I have no control over my mind anymore, it's chaos. The fleeting moments of clarity are starting to become so disproportionate to the everyday that I don't know how much longer I can let this continue.
 
The title is misleading, there is no intrigue here. Welcome to my biyearly vent, where I talk about the things I can't ever seem to find the words for. Feel free to hvacuate

My stim binges have been taking a greater and greater toll on me. Sometimes I don't even bother responding to things people say anymore, I just nod, "mmmhmmm" and that's it. It feels like whenever I bother to let out words I put my foot in my mouth so bad that I immediately regret it, not that it's offensive, it's just very poorly thought out.

I have no control over my mind anymore, it's chaos. The fleeting moments of clarity are starting to become so disproportionate to the everyday that I don't know how much longer I can let this continue.
Well, that sounds like a fairly shitty way to have to live. It sounds to me like you are entering a psychosis brought on by the stim abuse.
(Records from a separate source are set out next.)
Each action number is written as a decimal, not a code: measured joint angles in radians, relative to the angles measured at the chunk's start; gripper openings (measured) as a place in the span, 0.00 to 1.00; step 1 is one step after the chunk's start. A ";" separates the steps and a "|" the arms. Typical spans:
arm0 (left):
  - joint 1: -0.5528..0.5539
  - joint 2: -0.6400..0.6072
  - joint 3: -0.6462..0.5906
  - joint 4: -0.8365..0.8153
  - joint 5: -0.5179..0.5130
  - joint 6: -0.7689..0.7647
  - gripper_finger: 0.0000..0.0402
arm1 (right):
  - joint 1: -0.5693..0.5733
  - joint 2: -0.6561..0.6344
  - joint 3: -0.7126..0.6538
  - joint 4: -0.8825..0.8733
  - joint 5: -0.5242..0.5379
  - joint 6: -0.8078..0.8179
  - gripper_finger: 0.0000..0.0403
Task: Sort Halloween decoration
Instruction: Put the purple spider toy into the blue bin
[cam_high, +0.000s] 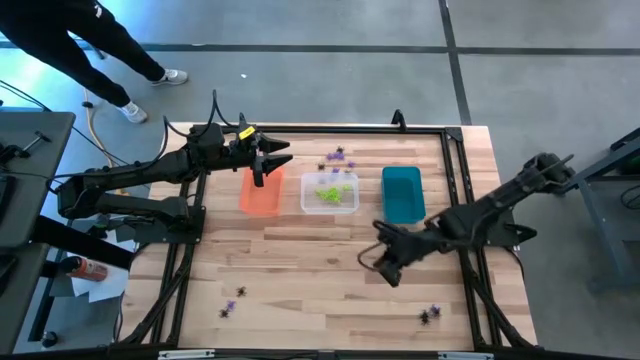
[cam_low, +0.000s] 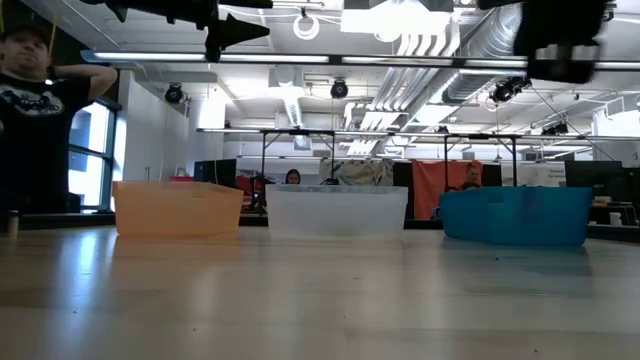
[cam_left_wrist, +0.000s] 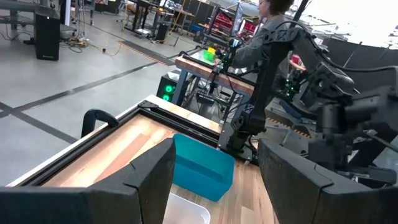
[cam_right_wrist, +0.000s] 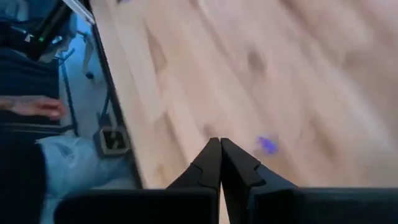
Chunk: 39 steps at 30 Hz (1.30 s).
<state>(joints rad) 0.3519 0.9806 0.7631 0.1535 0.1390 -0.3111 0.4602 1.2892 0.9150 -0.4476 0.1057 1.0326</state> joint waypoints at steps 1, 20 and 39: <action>0.000 0.000 0.000 0.000 0.000 0.000 0.54 | -0.030 0.000 0.000 0.012 -0.001 -0.068 0.00; 0.000 0.001 0.000 -0.001 0.000 0.000 0.54 | -0.377 0.141 0.058 -0.013 -0.466 -0.773 0.08; 0.000 0.001 0.000 -0.001 0.000 0.000 0.54 | -0.168 0.624 0.296 -0.030 -0.216 -1.073 0.61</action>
<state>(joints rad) 0.3520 0.9817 0.7631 0.1523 0.1390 -0.3111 0.2923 1.9127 1.2112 -0.4779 -0.1102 -0.0404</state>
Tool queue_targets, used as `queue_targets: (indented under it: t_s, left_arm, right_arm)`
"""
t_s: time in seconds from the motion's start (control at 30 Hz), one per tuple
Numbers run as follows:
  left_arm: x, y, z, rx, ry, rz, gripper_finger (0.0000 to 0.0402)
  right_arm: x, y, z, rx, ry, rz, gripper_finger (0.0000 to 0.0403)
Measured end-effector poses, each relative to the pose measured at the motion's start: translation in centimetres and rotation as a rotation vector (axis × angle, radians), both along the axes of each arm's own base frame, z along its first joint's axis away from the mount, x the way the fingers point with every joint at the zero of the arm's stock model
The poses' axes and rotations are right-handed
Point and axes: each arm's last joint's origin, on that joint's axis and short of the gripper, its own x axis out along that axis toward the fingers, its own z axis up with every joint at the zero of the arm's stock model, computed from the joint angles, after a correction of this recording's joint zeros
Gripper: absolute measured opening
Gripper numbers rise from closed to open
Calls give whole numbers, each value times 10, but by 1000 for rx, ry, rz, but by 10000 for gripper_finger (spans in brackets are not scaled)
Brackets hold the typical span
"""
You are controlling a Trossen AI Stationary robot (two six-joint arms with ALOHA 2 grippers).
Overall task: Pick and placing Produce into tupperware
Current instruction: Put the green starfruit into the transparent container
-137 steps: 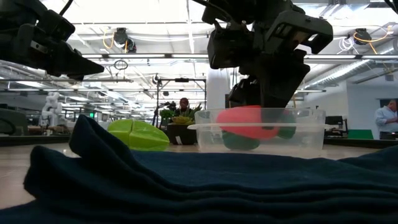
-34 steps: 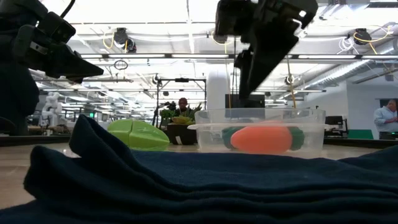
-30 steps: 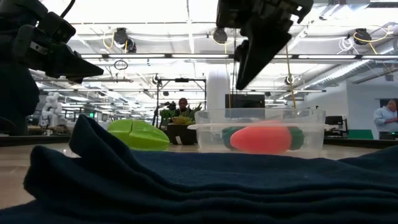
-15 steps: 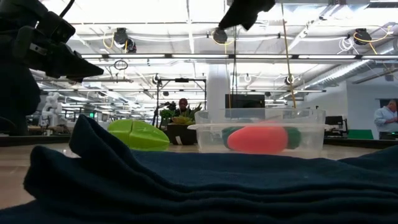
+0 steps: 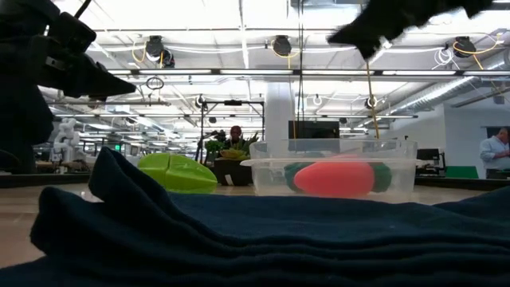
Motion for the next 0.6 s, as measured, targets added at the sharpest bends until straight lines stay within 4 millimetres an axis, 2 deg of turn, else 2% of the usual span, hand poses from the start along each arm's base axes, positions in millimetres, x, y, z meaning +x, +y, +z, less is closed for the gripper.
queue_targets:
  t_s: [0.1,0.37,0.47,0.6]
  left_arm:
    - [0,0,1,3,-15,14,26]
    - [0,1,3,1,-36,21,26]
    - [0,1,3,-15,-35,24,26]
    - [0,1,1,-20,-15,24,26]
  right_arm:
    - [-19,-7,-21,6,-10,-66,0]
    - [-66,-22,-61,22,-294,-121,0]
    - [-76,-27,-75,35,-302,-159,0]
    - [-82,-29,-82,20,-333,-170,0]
Are you fairly mentally healthy other than the stim use? I mean do you have any diagnoses and have any psych meds been scripted previously?
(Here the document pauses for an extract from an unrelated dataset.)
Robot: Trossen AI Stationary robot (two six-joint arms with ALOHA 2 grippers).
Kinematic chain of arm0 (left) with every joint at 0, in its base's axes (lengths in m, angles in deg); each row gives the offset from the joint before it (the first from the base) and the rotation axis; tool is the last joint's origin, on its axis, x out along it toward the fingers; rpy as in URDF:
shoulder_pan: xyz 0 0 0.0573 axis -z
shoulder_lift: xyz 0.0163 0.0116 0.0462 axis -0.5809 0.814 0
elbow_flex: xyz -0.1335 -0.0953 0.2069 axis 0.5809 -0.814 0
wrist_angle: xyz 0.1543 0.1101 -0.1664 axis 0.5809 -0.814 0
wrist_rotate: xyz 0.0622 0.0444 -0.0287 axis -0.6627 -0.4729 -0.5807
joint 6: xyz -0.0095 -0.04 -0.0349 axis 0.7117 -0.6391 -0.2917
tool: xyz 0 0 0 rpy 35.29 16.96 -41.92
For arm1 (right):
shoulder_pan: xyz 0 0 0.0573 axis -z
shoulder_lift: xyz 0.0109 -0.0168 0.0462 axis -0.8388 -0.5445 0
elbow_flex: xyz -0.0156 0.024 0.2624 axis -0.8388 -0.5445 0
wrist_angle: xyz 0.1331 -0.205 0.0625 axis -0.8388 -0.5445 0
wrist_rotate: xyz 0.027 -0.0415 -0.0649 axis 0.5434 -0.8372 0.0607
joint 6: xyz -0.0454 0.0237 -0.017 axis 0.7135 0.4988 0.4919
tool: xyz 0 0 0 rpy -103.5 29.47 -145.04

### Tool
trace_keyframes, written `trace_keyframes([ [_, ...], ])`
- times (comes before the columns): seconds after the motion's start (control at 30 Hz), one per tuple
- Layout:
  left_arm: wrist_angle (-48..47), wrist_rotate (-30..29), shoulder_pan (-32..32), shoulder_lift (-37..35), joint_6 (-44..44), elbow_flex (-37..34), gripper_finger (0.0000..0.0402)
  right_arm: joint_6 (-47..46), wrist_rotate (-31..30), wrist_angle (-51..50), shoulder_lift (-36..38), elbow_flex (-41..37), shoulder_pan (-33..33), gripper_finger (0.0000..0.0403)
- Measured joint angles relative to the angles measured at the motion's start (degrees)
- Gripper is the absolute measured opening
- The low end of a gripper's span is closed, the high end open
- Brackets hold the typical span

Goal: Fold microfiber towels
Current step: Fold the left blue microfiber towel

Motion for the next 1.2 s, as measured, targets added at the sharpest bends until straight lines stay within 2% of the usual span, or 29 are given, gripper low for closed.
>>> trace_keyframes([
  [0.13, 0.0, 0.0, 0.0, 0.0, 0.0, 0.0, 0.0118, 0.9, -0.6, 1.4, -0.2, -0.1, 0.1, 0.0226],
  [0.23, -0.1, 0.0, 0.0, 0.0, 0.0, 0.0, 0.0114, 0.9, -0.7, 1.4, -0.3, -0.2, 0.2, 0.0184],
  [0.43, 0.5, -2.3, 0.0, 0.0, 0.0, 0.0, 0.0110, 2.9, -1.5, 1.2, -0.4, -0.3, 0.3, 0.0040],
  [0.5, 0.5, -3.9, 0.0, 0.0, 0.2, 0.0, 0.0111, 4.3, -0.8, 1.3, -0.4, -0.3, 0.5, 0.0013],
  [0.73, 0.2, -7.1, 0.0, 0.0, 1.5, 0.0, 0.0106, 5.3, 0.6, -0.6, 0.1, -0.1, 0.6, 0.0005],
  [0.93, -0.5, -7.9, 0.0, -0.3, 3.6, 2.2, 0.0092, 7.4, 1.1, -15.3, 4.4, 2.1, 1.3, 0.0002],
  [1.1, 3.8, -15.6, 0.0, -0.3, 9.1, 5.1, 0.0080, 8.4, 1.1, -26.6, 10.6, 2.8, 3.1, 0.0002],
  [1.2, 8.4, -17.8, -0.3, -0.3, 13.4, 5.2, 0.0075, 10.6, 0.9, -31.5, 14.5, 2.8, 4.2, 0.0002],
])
What's keeping you abusing the stims even though you are aware that you are in mental trouble? Addiction or is it just compulsion?
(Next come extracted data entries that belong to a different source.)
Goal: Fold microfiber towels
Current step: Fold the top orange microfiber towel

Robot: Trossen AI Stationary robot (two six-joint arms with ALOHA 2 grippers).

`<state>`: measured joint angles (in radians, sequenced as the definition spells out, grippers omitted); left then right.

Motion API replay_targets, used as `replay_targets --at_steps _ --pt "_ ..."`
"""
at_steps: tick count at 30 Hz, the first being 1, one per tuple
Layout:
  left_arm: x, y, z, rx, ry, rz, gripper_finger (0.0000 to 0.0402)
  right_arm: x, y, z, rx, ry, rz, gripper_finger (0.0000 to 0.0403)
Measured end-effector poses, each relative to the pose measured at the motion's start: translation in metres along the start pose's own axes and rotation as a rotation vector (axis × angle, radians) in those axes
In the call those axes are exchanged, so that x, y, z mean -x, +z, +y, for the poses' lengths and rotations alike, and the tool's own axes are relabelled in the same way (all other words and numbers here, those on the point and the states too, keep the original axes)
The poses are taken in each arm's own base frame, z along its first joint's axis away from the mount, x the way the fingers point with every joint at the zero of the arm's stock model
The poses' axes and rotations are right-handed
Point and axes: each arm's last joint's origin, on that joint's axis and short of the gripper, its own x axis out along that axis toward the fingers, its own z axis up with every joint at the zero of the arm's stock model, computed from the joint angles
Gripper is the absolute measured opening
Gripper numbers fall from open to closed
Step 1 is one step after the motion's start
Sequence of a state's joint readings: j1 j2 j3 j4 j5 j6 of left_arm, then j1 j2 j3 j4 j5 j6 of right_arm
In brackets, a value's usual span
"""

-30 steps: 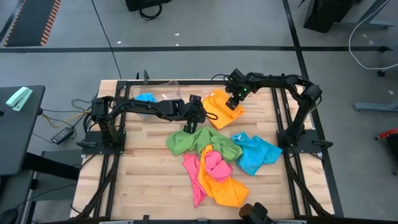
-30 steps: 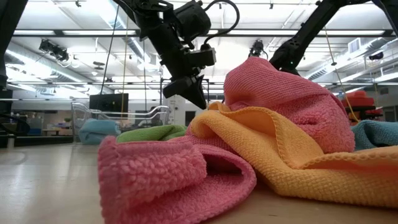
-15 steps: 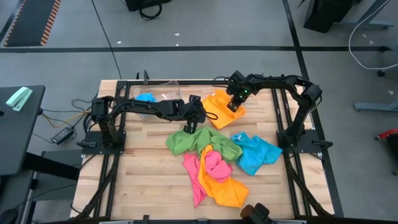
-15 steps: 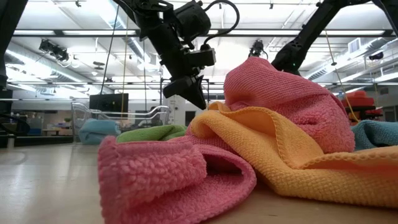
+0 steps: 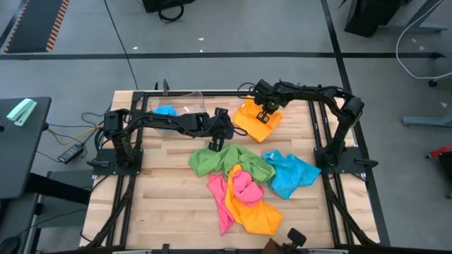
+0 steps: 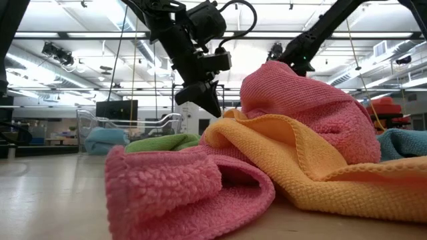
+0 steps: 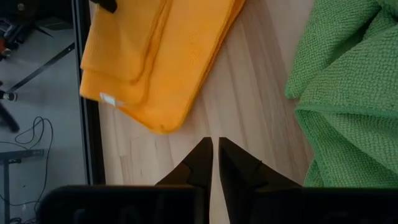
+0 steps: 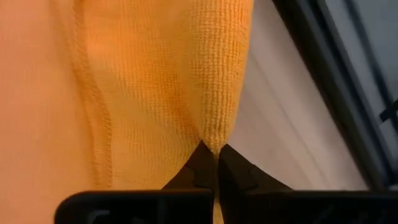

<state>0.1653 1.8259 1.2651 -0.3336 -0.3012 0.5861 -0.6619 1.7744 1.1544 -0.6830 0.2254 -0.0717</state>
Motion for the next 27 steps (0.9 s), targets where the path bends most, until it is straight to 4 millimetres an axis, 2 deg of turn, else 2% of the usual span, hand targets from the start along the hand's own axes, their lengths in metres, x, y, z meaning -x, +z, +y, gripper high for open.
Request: replay_targets --at_steps 13,22,27 --pt "0.001 0.001 -0.002 -0.001 -0.003 -0.003 0.0029 0.016 0.01 0.049 0.052 0.014 -0.106 0.0006" --pt "0.004 0.003 -0.014 -0.021 -0.065 0.013 0.0036 0.021 0.011 0.066 0.078 0.011 -0.145 0.0006" --pt "-0.016 -0.002 -0.02 0.018 -0.176 -0.01 0.0028 0.022 0.011 0.071 0.089 0.014 -0.151 0.0006"
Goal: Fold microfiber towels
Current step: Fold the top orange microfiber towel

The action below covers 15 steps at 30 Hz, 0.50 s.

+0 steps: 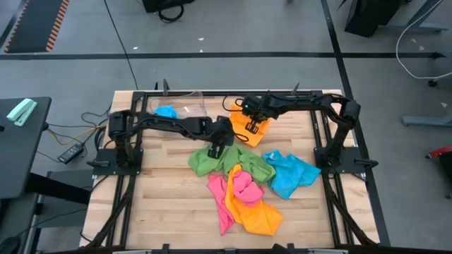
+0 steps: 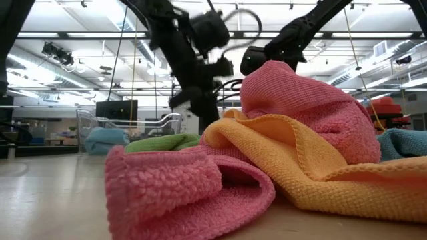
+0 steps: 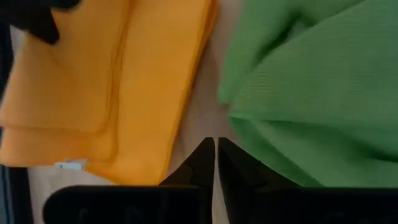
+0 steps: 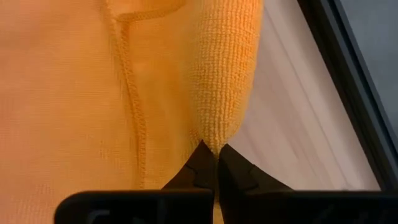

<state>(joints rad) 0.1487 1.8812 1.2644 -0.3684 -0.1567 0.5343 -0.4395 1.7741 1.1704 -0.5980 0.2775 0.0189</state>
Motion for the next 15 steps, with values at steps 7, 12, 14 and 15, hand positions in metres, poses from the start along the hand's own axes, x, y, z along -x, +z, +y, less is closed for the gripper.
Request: replay_targets --at_steps 7,12,14,15 --pt "-0.026 -0.007 0.005 0.026 0.015 0.006 0.0011 0.001 0.0 0.003 0.01 0.003 -0.001 0.0006" --pt "-0.042 -0.013 0.009 0.067 0.029 0.007 0.0013 0.001 0.0 0.004 0.015 0.004 0.002 0.0006" --pt "-0.045 -0.015 0.009 0.076 0.025 0.021 0.0019 0.001 0.0 0.004 0.017 0.004 -0.003 0.0006" --pt "-0.048 -0.015 0.01 0.083 0.033 0.009 0.0021 0.001 0.001 0.005 0.019 0.005 -0.01 0.0006"
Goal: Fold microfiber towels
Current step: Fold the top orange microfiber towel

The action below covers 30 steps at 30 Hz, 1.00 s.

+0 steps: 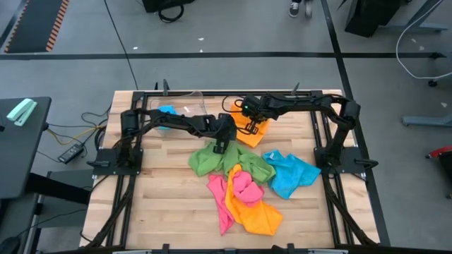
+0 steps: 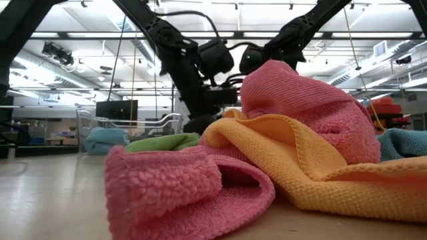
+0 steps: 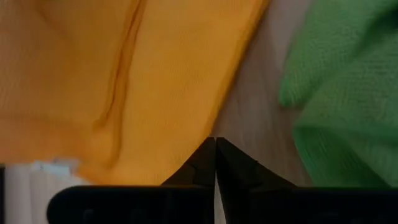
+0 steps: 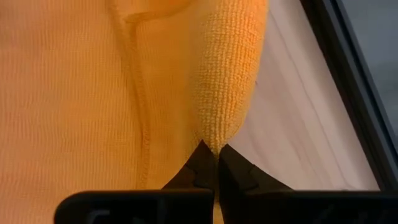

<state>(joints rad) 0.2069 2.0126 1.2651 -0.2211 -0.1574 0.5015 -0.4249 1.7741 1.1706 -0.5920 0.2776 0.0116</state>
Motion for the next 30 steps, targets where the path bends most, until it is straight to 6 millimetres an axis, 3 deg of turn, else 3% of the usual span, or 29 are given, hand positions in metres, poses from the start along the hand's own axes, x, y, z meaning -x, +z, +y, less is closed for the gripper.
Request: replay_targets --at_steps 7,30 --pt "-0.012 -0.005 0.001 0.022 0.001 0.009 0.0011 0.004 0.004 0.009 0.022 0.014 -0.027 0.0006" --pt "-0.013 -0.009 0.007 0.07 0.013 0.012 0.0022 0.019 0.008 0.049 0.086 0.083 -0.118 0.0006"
At least you are aware of what is happening and can hopefully do something about it. I wish you strength and peace.
 
The title is misleading, there is no intrigue here. Welcome to my biyearly vent, where I talk about the things I can't ever seem to find the words for. Feel free to hvacuate

My stim binges have been taking a greater and greater toll on me. Sometimes I don't even bother responding to things people say anymore, I just nod, "mmmhmmm" and that's it. It feels like whenever I bother to let out words I put my foot in my mouth so bad that I immediately regret it, not that it's offensive, it's just very poorly thought out.

I have no control over my mind anymore, it's chaos. The fleeting moments of clarity are starting to become so disproportionate to the everyday that I don't know how much longer I can let this continue.
Your reluctance to respond to people stems from the stim use? Or are you just tired of peoples shit and can’t be bothered to put energy into responding? Cuz there’s a big difference between the two, I think. I personally can relate to the latter, I hate talking on the phone, am willing to text but barely. I don’t dislike people as a whole but have encountered such shitty ones that I’m just complacent overall and only care about my family or closest friends.

Overdoing stimulants on the regular is still bad news. It sounds like you’re either on the edge of stim psychosis or already in the middle of it. Try to cut back, slowly If you must and take care of yourself in every other way possible. If you find stopping on your own is impossible, reach out to a close friend or family for help, If it’s an option. If not, there’s many other ways to get help as I’m sure you know. Hang in there, ❤️
 
Thank you for the responses, it has kind of shocked me into realizing I may be getting too carried away with amp lately. I've never had stimulant psychosis symptoms until now, i'm very busy and very stressed as of recent, I am sleeping 6/7 nights a week with the help of 100mg of diphenhydramine but I only get 3-5 hours.

Due to a marked decline in executive function over the last few years i've lost my ability to be articulate, which has nearly destroyed my comedic timing and ability to have a fluent conversation. On top of that, my voice doesn't carry, so normally I don't even realize how quietly i'm talking. Sometimes i'll say something in a group and no one will respond. Then I have to guess whether they just don't care and/or couldn't hear what I said, and since I'm not confident in my words anyway, I just don't bother saying anything.

I haven't been diagnosed with anything, but I also haven't seen anyone about it. That is mostly because I don't want to be labeled by people using an inexact science. Judging by the cycles of mood in my life i'm fairly confident I have either borderline, bipolar ii, or some mixture of the two.